■ Problem: In the material below, count the lines with the word "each" and state that number only.

■ Given information:
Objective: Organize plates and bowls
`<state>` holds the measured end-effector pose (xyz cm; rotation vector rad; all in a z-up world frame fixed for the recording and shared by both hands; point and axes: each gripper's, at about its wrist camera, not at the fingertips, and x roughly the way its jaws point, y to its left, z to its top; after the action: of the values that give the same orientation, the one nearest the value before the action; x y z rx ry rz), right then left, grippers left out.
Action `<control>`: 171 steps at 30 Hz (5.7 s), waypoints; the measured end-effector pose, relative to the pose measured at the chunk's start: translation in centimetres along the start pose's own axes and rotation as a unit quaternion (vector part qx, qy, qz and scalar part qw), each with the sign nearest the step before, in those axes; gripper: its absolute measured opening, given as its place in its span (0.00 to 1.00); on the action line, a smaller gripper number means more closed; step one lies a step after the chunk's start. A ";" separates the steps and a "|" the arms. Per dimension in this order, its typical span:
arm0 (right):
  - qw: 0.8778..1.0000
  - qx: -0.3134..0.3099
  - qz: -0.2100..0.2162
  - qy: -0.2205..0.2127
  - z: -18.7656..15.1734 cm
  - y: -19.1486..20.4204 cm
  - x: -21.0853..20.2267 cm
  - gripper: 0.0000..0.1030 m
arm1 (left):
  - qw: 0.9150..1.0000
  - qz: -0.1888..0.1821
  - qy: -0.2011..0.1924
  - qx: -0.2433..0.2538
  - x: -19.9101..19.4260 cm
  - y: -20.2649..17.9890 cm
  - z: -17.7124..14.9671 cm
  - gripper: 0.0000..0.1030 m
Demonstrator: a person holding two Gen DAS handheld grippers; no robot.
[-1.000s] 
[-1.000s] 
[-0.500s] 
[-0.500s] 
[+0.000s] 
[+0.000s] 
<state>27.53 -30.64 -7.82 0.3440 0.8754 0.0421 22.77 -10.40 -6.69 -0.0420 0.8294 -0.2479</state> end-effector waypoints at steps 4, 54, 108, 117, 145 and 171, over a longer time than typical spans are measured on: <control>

■ Response to this task: 2